The Magic Number: $3 a Gallon

Over the past 10 years, fuel economy, more than any other purchase consideration, has slid up and down the importance scale.

An economist says he gave up forecasting oil prices. He swore off that after realizing his prognostications oh so many times missed the mark like a bent rifle.

Predicting pump prices is akin to flipping playing cards and saying the next one is an ace. You are right four times out of 52, about 7.6%. That won’t win seer-of-the-year honors.

But in one respect there is a “magic” number for gasoline prices, according to a new MaritzCX study on car-consumer behavior.

The market-research firm identifies $3 per gallon as the point at which car buyers begin to cite the cost of fuel as a major purchase consideration.

San Francisco gas prices led the nation in May of 2007.

Over the past 10 years, fuel economy, more than any other purchase consideration, has climbed up and down the importance scale. It has soared like a rocketing pheasant to No.1 any time gasoline exceeds $3 a gallon. It has dropped to as low as No.10 when pump prices go under $2.50.

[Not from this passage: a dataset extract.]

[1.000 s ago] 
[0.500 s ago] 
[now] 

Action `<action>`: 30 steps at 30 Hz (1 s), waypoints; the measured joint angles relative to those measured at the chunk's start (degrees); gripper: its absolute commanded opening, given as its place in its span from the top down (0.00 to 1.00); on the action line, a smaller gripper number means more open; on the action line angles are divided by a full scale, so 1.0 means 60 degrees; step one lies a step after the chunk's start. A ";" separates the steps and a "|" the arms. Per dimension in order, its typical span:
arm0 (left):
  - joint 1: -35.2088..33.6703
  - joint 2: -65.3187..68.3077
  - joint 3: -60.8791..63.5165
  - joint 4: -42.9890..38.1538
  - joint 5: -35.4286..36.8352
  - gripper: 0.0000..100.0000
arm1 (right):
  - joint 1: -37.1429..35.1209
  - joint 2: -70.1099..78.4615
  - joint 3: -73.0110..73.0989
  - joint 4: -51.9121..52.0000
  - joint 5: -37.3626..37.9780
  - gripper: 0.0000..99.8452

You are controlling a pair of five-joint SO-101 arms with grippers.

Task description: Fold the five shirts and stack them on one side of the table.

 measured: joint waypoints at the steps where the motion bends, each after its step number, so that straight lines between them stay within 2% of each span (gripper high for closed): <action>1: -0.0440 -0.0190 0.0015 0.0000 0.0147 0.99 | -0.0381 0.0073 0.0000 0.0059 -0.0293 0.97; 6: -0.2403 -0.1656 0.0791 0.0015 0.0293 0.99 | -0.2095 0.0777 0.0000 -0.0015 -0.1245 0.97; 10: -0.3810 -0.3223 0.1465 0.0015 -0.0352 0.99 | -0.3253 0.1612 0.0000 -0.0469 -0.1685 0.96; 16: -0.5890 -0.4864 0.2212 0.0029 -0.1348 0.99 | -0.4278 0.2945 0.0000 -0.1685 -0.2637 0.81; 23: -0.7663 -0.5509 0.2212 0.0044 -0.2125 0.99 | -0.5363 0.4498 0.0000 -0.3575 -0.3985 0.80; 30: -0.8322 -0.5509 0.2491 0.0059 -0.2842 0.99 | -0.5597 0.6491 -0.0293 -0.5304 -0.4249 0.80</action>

As said, gasoline-price divining comes with risks of inaccuracy, but here’s a forecast from Shawn St. Clair, MaritzCX’s global syndication director:

“With gas prices projected to remain under $3 per gallon over the next couple of years, we would look for fuel economy to remain at or near the bottom of the top 10 reasons to purchase.”

The survey of new-car buyers says chief reasons for buying a vehicle include quality and value for the money. Only 4% cited fuel economy in 2016.

Mileage ranks higher for shoppers in certain vehicle segments and lower in others, according to new research from CDK, a provider of information services to dealers.

Part of CDK’s ongoing “Language of Closers,” the study identifies top words and phrases that help convert dealership just-looking shoppers into sign-here buyers.

For example, “mileage” is a low-converting word in the sedan segment “presumably because most sedans have good gas mileage,” the study says.

Yet it’s a high-converting word in the truck segment. Conventional wisdom might suggest fuel economy is a minor consideration for someone looking at a Ford F-250 heavy-duty pickup that gets 11.8 mpg (5.0 L/100 km).

But CDK says it is precisely because pickups aren’t known as gas sippers that one stands out when it gets relatively good fuel economy.

When I was a young reporter in the 1970s, my newspaper had a weekly series that tracked rising fuel prices rather dramatically as they approached $1 a gallon, the black-magic number back then.

The feeling was when we reached that price point, it would end civilization as we knew it. Wouldn’t you know it, though, life went on after we hit a buck.

The 1970s was an uncertain time when some so-called experts, gazing into cracked crystal balls, predicted we’d deplete the world’s oil supply by the end of the 20th century. To that outrageously wrong prediction, today we can say, for better or worse, “Fill ’er up.”

We’ve seen fuel prices rise to $4 a gallon in 2008 and drop to below $2 in recent times. Yes, they’ll probably exceed $3 a gallon again. But don’t ask when.